一方、個人的には、図書館資料・博物館資料・文書館資料などのそれぞれ
の特性の面からの違いという点はくっきりと打ち出され、明確になったの
は収穫だったと思う。つまり、博物館・文書館における資料を扱う困難さ
に比べれば、相対的には図書館はその資料の特性から扱いやすい面があり、
その拠って立つ土台には伝統があり、サービスのための重要な資源となっ
ていることは確かだ。

その上で、まず目指すべきは、博物館・文書館との館種をまたいだ「相互
利用」サービスではなく、自組織内に蓄積された、異種異分野資料間の統
合利用の促進ではないかと思う。
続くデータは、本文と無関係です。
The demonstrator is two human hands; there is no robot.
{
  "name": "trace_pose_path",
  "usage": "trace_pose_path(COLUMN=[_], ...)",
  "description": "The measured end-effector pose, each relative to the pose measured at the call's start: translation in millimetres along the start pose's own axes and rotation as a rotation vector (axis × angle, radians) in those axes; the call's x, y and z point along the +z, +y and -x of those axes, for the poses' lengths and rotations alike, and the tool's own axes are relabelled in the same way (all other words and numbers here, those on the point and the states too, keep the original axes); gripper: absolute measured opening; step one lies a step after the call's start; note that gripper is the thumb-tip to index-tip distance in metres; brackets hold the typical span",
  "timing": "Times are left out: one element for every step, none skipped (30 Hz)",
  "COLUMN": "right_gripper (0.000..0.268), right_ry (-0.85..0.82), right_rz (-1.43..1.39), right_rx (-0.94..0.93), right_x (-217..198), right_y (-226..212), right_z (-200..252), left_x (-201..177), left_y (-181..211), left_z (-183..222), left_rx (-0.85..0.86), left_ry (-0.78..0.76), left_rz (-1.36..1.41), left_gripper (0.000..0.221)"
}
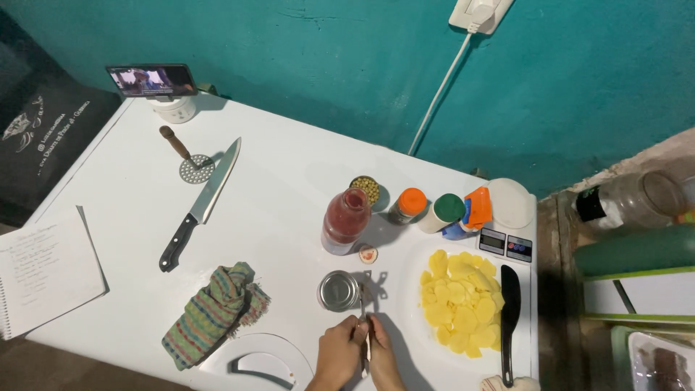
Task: The recorder is using a manual can opener to open a metal can on a workspace.
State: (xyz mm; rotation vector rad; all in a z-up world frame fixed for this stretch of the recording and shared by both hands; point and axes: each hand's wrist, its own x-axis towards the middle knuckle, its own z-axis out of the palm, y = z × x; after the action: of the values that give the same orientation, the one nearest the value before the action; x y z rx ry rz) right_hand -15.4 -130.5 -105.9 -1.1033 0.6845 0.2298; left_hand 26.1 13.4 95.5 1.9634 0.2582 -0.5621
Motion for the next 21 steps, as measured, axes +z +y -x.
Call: trace_pose_path(right_gripper=[0.042, 0.04, 0.038, 0.038, 0.033, 0.033, 0.033, 0.038, 0.043, 0.043, 0.05, 0.057, 0.057, 0.056, 0.059, 0.059, 0.065, 0.071, 0.071, 0.076, 0.08], right_ry=[-0.004, -0.072, -0.14, -0.142, -0.185, -0.228, -0.229, -0.168, -0.104, -0.104, -0.039, 0.026, 0.029, -0.044, -0.118, -0.115, -0.131, -0.146, -0.147, -0.21, -0.275], right_rz=[0.001, 0.128, 0.255, 0.258, 0.24, 0.223, 0.225, 0.214, 0.203, 0.205, 0.295, 0.383, 0.384, 0.458, 0.53, 0.531, 0.595, 0.659, 0.66, 0.832, 0.991], right_rx=[-0.003, -0.131, -0.25, -0.244, -0.203, -0.164, -0.159, -0.115, -0.077, -0.077, 0.1, 0.279, 0.28, 0.216, 0.153, 0.156, 0.148, 0.14, 0.141, -0.177, -0.505], right_x=[-4.1, -8.3, -14.9, -16.8, -16.0, -15.0, -1.9, 11.2, 24.4, 37.0, 49.1, 61.2, 61.1, 61.0, 60.9, 58.0, 56.0, 54.2, 49.6, 45.2, 41.0], right_y=[-0.5, -0.7, 2.5, 0.3, -4.9, -10.1, -37.9, -65.5, -94.8, -117.9, -140.7, -163.6, -166.4, -169.3, -171.8, -170.1, -168.6, -167.1, -164.0, -160.9, -158.0], right_z=[-3.5, -7.1, -5.0, -2.2, -4.6, -7.2, 11.1, 29.1, 45.1, 58.3, 72.3, 86.2, 87.0, 87.6, 88.5, 86.1, 82.9, 80.0, 76.0, 72.3, 67.9], left_x=[0.4, 0.8, 2.5, 0.5, -3.2, -6.9, -10.8, -14.7, -18.1, -17.4, -16.1, -14.7, -18.9, -23.0, -27.2, -32.7, -39.0, -45.4, -52.8, -60.4, -68.2], left_y=[-2.3, -4.8, -9.8, -7.9, -3.7, 0.5, 9.0, 17.3, 26.8, 21.7, 16.4, 11.2, 12.6, 14.1, 15.3, 18.9, 22.6, 26.4, 34.8, 43.2, 51.6], left_z=[-3.6, -7.2, -6.0, -1.7, -2.3, -3.0, 1.1, 5.1, 7.3, 5.8, 5.0, 4.0, 5.3, 6.5, 7.9, 10.9, 13.3, 15.9, 15.0, 14.2, 13.1], left_rx=[0.002, -0.003, -0.017, -0.024, -0.038, -0.052, -0.057, -0.049, -0.037, -0.038, 0.145, 0.327, 0.326, 0.334, 0.34, 0.338, 0.4, 0.461, 0.46, 0.583, 0.708], left_ry=[0.004, -0.03, -0.067, -0.065, -0.064, -0.064, -0.063, -0.073, -0.083, -0.083, -0.036, 0.011, 0.008, 0.003, -0.001, -0.005, 0.133, 0.272, 0.273, 0.41, 0.549], left_rz=[0.001, 0.0, 0.0, 0.002, 0.045, 0.088, 0.091, 0.055, 0.019, 0.021, -0.052, -0.125, -0.123, -0.209, -0.295, -0.294, -0.282, -0.268, -0.268, -0.305, -0.344], left_gripper=[0.03, 0.034, 0.038, 0.038, 0.041, 0.044, 0.044, 0.044, 0.044, 0.044, 0.035, 0.027, 0.027, 0.02, 0.017, 0.017, 0.022, 0.029, 0.029, 0.058, 0.087])
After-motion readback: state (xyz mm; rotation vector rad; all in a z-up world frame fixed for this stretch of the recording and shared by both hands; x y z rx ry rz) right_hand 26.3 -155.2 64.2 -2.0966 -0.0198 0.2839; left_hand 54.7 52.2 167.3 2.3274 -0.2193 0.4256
例えば、昨日の例で言えば、国立教育政
策研究所教育図書館の図書資料・論文索引資料・個人文書・教科書といっ
た雑多の資料群を統合して利用できるようにすることが利用者の現実的な
情報要求であると見ることはある程度合理的ではないかと思う。また、国
立国会図書館でも憲政資料といった図書資料の範疇から外れたものを既存
の図書館資料の枠組みにおさめるのに苦労しているとか、他の大学図書館
の現場の方からもあちこちで同類の話題が挙がっていたのは示唆的である。
つまり、自組織内でうまく回すことができていない確立されていないモデ
ルをいきなり他組織とつないで回していこうとするのは、現在の人的リソー
スに貧窮しはじめている図書館を始めとする情報系組織では苦しい展開で
はないかと思う。
cf. 教育図書館
cf. 国立国会図書館 憲政資料

であればこそ、今回のパネル討論でも大いに話題になった、Web API的な
方向性において、まず図書館はその内部に有している豊かな「図書館資料」
に関する資源を率先して公開すべきである。これは既にARGの岡本さんが
提言しているし、今回の討論で図書館が豊かな基盤を有していることは明
らかになったのでもあるし、速やかに提供できるリッチなデータを提供し
様々な実験に活用できる方策を探った方が近道だろう。いったんデータが
提供されれば、現在のAmazon APIで見られるように、様々な形でのマッシュ
アップする形を実験的なサービスとして提供したがる人はそれなりにいる
だろうし、それこそが機関横断的な共同利用としての展開にも望みをつな
ぐことになるのではないだろうか。
先日公開されたマッシュアップ「所蔵図書館マップ」はその大きな先例に
なるだろうと思う。
cf. http://d.hatena.ne.jp/arg/20070309/1173407400
cf. http://myrmecoleon.sytes.net/map/
cf. 岡本真. 「Web2.0」時代に対応する学術情報発信へ : 真のユーザー
参加拡大のためのデータ開放の提案”. 情報管理. Vol.49, No.11, 2007,
pp.632-643. DOI:10.1241/johokanri.49.632

最後にパネル討論に参加された方およびコーディネータの宇陀先生に敬意
を表したい。特に、このような他機関がからむ問題は利害関係が衝突する
場合も多く、公開の場では率直な意見交換がおこなえないこともあるが、
前向きなムードと真摯な議論の場が形成されたことは大変有益であり、今
後に向けても重要だったと思う。
個人的にも大変勉強になりました。ありがとうございました。